The sports minister, Hugh Robertson, has told the RFU that after a year of chaos at Twickenham he expects it to act on the findings otherwise the government's financial backing for the 2015 World Cup could come under threat, but any changes would need a two-thirds majority at an annual general meeting of Premiership clubs.
The report recommends that the council is reduced to 25 members operating with reduced powers, monitoring an 11-strong board of directors rather than influencing it. It calls for changes to the way delegates are elected to the council, arguing that the current system, which is based on counties, should be abolished.
It recommends that five regions are created with each electing five members to the council with no one serving more than three consecutive three-year terms. One of the delegates from each region should be from an under-represented group, such as women, ethnic minorities and the disabled, while level one and two clubs should have two each, along with referees, the Rugby Players' Association and the schools and student unions.
The board of directors would be shaken up, reduced in number from 13 to 11 with only three members elected by the council. Three would be executive officers, three would be independent non-executive directors and two would be the respective chairmen of the professional and community game boards.
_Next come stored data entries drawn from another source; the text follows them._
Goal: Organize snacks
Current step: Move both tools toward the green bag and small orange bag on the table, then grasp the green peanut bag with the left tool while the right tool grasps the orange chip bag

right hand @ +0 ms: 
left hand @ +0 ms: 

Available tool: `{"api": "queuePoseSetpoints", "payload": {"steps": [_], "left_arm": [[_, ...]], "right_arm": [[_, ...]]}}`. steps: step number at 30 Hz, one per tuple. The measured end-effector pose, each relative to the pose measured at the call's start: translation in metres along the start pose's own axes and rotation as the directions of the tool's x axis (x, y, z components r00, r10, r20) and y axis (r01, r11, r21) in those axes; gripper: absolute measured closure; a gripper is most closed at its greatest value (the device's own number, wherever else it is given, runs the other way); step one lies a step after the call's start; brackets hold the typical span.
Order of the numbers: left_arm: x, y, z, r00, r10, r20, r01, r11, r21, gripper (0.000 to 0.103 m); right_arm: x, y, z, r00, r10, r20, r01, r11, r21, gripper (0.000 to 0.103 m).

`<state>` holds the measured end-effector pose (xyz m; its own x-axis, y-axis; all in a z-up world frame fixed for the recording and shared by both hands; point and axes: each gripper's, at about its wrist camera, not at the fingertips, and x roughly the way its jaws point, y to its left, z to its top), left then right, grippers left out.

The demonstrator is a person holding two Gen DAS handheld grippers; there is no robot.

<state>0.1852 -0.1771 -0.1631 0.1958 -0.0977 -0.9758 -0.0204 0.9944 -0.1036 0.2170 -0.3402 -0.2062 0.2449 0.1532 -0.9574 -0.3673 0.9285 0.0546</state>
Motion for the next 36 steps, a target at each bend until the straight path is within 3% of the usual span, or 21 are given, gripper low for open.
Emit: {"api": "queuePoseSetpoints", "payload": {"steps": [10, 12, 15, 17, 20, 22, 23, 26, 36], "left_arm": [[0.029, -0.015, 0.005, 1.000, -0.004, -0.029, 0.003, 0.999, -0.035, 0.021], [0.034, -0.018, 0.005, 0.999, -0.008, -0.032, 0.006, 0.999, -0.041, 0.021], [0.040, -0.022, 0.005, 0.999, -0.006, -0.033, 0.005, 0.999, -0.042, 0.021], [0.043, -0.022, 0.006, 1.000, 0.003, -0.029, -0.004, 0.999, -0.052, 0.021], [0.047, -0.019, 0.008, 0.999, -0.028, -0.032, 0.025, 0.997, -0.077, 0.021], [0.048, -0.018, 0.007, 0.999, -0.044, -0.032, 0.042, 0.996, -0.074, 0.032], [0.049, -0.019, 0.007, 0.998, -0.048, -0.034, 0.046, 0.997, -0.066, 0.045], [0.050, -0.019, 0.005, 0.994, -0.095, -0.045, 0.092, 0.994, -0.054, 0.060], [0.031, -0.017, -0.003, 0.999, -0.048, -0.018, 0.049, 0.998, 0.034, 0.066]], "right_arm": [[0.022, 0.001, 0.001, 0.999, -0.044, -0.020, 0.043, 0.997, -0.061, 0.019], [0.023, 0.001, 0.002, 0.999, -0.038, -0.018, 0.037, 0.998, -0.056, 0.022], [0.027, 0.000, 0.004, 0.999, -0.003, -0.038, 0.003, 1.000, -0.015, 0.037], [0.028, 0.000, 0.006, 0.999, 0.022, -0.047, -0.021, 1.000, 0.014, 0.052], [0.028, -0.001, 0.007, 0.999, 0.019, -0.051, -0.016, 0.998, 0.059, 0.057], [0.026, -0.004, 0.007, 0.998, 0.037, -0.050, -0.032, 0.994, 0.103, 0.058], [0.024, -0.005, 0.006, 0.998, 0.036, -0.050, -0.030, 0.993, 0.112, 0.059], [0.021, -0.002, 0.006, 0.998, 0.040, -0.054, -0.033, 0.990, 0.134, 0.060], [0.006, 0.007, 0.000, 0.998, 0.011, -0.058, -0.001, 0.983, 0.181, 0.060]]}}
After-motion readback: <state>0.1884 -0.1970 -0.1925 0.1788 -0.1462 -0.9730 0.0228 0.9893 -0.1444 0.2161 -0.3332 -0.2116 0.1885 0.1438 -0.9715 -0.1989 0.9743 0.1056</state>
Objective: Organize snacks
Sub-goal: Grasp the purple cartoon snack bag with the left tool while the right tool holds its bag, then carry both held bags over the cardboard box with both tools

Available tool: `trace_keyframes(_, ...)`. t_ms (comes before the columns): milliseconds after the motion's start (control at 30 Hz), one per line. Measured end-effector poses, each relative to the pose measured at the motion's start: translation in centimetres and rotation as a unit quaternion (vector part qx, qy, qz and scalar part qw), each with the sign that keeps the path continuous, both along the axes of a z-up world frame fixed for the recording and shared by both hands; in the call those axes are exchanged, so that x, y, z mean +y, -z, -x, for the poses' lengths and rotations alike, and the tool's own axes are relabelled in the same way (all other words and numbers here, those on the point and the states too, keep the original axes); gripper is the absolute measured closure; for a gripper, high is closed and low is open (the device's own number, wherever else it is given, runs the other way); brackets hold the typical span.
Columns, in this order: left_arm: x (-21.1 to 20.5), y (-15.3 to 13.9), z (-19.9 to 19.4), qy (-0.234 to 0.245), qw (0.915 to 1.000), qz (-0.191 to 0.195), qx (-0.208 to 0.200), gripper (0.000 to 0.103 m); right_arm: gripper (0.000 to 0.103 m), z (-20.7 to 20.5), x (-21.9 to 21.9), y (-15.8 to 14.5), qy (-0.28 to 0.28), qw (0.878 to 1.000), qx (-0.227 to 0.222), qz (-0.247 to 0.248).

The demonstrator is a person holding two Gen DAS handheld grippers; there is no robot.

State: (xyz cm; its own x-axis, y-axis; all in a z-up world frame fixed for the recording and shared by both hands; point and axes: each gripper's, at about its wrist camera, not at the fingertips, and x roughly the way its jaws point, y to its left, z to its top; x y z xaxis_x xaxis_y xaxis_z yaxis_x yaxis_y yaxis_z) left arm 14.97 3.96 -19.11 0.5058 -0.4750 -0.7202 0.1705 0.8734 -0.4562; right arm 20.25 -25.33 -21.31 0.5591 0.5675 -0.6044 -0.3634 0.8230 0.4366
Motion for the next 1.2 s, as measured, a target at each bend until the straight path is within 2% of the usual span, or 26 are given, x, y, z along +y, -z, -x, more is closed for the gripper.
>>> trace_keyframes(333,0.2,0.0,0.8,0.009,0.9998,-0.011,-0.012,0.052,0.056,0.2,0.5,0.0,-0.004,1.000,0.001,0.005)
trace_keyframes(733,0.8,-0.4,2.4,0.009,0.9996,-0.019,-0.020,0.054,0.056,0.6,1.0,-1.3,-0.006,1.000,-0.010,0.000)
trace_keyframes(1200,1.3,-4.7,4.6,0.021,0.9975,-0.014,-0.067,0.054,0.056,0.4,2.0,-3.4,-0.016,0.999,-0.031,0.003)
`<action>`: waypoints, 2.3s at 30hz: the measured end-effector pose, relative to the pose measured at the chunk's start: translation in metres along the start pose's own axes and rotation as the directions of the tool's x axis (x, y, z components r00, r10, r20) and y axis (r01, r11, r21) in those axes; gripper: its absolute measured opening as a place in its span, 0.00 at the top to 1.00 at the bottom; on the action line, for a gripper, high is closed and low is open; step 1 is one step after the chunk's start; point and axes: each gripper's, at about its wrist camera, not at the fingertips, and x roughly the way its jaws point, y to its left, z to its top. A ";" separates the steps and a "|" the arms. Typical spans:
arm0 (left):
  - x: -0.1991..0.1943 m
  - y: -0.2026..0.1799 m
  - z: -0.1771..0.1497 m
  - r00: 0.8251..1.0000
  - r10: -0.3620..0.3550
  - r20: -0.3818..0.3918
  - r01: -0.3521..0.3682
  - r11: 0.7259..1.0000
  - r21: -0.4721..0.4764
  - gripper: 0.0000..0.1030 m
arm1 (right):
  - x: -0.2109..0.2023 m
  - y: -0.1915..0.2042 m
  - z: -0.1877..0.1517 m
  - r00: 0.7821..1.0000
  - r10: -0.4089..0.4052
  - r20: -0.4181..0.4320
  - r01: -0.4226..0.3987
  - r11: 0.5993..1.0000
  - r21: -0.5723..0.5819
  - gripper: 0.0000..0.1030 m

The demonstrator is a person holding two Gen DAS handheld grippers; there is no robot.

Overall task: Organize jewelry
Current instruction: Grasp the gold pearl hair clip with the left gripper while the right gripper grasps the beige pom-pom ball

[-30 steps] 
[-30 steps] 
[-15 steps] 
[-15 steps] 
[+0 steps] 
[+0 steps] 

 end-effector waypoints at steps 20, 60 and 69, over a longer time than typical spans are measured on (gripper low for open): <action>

In another radical departure, Slaughter and May believes the chairman of the board should be elected by the directors, not by the clubs at an AGM. The president of the RFU would no longer sit on the board.
Among the other proposed changes
• Opening membership of the RFU to individuals rather than clubs.
• The entitlement of tickets for member clubs to matches at Twickenham be phased out.
• General meetings and board meetings should be taken to all the regions, not just held at Twickenham.
• Member clubs should no longer elect the president of the RFU – that should be down to the board of directors. The president would no longer sit on the board.
• A remuneration report, cataloguing the audited information about the remuneration, benefits and expenses of each member of the council, board and all committees be included in the annual report for clubs.
• The RFU should publish more information about its governance on its website.
• Consideration should be given to an asset lock that would protect the RFU's profits and surplus from dissipation.
• Council's primary function should be to monitor and oversee the board on behalf of the member clubs. It should not initiate or veto any executive decisions. The general power to manage the RFU is invested in the board, exercised on a daily basis by the executives under conventional delegations.
• A new position of chairman of the council should be created.
• Council should not receive minutes of board meetings nor have an automatic right to access the RFU's books and records.
• Elections to the council in the five regions should be monitored by an independent observer.
• Oxford and Cambridge Universities should no longer be represented on the council, with the three armed forces entitled to one between them, not each.
• All members of the council should undergo an induction programme and a system of appraising the performance of its members introduced.
• Council should meet quarterly with all votes taken by open ballot.
• The board of directors should exercise all powers of the RFU, subject to specific and precise reservations to council and members in an AGM.
• There should be no place on the board for one of the RFU's International Rugby Board delegates ex officio. IRB appointments should be made by the chief executive.
• The rules of the RFU should be changed so that members of the board owe the same duties to the union as they would had it been a company and they were directors of it.
• Board members should undergo continual training and have access to individual professional advice at the RFU's expense.
• The number of committees should be reduced to four.
• The RFU should consult widely, beyond member clubs, before making changes to the game or itself.
• A representative of the top clubs should be given a seat on the board of the body running the 2015 World Cup.
• The RFU's disciplinary powers should be invested in the board, not the council, although it could continue to have a voluntary chief disciplinary officer.
• There should be separate codes of conduct for employees, council members and volunteers.
• The RFU should draw up a confidentiality policy applying to all officers and employees and formulate a media policy.
• Breaches of confidence and of the media policy should be vigilantly pursued and sanctions should be imposed on anyone leaking confidential information, which could result in removal from office or termination of employment.
• The RFU should have a more robust policy on conflicts of interest.
• Officers and employees of the RFU should not retain for their own benefit any remuneration they derive by reason of their office or employment; a register to record all gifts should be set up.